Capítulo 397
Reformation of the Deadbeat Noble
História Paralela – 2 O Sonho da Gata
Como uma larva de cigarra que esperou pacientemente sete anos no subsolo, a jovem filhote de dragão também passou muitos e longos anos no ninho de sua mãe. Era abafado e tedioso. Ainda assim, apesar do tédio, cada dia transbordava de expectativa e empolgação. Lulu aguardava ansiosamente o dia em que finalmente poderia deixar o ninho, que se tornava cada vez mais apertado.
Ela ansiava por voar pelos vastos céus abertos, uma cena que muitas vezes imaginava enquanto ouvia as histórias cativantes de sua mãe. E assim, aos cinquenta anos, mais ou menos a idade em que uma criança humana mal começaria a dar os primeiros passos cambaleantes, a jovem dragão finalmente embarcou em sua primeira saída.
Após um ano explorando diligentemente a região norte sob o olhar atento de sua mãe, chegou a uma conclusão firme:
“Humanos? Eu odeio eles!”
Ela achava simplesmente impossível enxergar os humanos com bons olhos, por mais que tentasse.

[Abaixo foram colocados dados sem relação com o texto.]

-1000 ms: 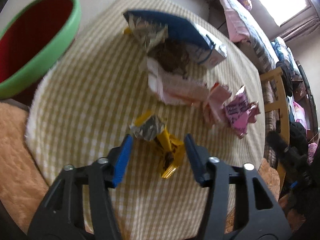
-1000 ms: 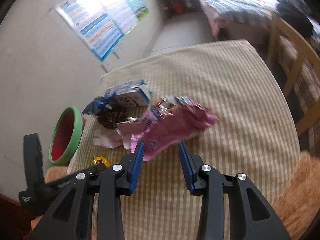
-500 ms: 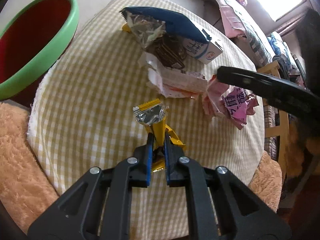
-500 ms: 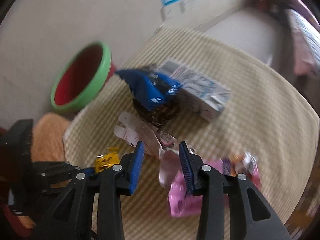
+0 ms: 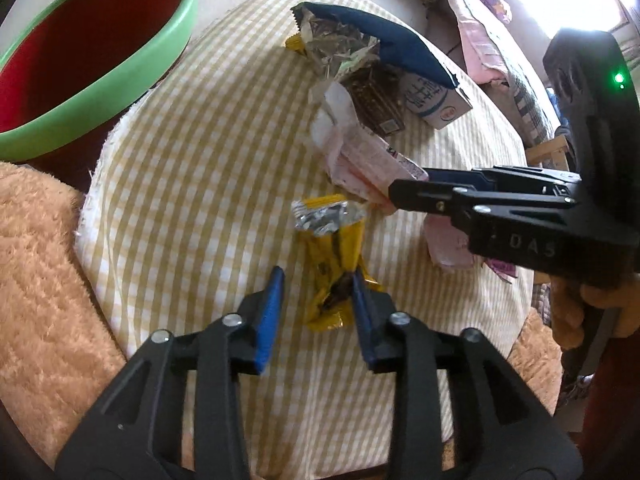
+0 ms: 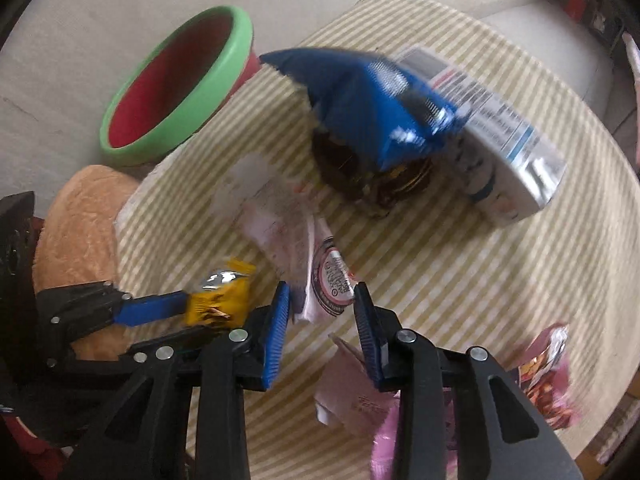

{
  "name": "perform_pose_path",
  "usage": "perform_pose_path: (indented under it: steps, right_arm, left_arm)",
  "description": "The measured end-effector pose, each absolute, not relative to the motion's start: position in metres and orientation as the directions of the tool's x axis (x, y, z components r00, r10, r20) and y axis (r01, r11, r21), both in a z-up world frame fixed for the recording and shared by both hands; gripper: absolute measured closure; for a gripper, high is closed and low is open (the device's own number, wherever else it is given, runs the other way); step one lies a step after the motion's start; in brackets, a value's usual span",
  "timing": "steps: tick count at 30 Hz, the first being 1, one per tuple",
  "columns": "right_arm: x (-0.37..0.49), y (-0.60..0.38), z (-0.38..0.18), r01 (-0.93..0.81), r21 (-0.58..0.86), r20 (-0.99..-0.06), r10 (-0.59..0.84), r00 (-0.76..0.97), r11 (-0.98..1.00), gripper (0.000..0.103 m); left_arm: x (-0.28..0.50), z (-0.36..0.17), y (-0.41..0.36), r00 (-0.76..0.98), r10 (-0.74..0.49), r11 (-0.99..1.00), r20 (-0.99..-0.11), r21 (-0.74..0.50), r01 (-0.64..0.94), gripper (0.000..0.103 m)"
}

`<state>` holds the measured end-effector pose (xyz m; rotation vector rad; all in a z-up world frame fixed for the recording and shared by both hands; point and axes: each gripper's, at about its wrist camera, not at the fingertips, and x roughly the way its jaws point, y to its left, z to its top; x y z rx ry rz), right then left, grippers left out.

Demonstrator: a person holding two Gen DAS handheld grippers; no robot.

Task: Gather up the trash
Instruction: 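Grasp the small yellow wrapper on the table with the left gripper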

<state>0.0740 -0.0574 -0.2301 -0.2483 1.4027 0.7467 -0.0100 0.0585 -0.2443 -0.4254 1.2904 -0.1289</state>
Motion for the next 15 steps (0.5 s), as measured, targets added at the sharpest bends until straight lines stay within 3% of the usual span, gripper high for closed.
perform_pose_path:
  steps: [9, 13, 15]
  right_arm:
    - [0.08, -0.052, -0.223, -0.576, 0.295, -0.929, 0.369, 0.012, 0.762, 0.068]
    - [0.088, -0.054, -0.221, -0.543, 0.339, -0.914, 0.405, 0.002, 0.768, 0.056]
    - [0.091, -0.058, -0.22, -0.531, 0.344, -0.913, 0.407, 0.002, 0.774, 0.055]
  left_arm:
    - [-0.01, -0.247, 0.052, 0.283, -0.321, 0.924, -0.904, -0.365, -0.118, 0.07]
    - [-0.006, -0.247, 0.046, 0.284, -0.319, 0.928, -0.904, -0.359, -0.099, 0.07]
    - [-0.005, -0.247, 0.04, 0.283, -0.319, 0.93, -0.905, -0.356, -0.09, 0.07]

Havia uma planta peculiar chamada Flor Fantasma Vermelha. Com pétalas estranhamente transparentes tingidas de um delicado tom avermelhado, possuía certo charme, mesmo para o olhar exigente de um dragão. No início, Lulu adorava essa flor. Sempre que encontrava uma perto do ninho, corria toda animada até a mãe.
Chilreava empolgada:
— Eu vi uma flor tão bonita!
Mas agora, seu apreço havia desaparecido. Era uma flor egoísta, afinal. Envenenava e matava insetos e pequenos animais ao redor, absorvendo-os como nutrientes. Não só isso, também tornava as plantas ao redor tóxicas, transformando aos poucos toda a cadeia montanhosa numa terra árida.
“Humanos são exatamente assim!”
Embora não fossem tão fofos quanto gatos, os humanos possuíam uma esperteza inegável e eram criaturas intrigantes. Lulu frequentemente usava magia de invisibilidade para observá-los discretamente. Uma vez, quando os seguiu até uma cidade movimentada, a atmosfera viva a encantou tanto que ela desejou dominar logo a magia de transformação para poder conversar com eles.
Mas não mais. Humanos não eram melhores que a Flor Fantasma Vermelha. Cometiam atos perversos sem vergonha alguma, apenas para benefício próprio, espalhando sua negatividade ao redor como uma praga.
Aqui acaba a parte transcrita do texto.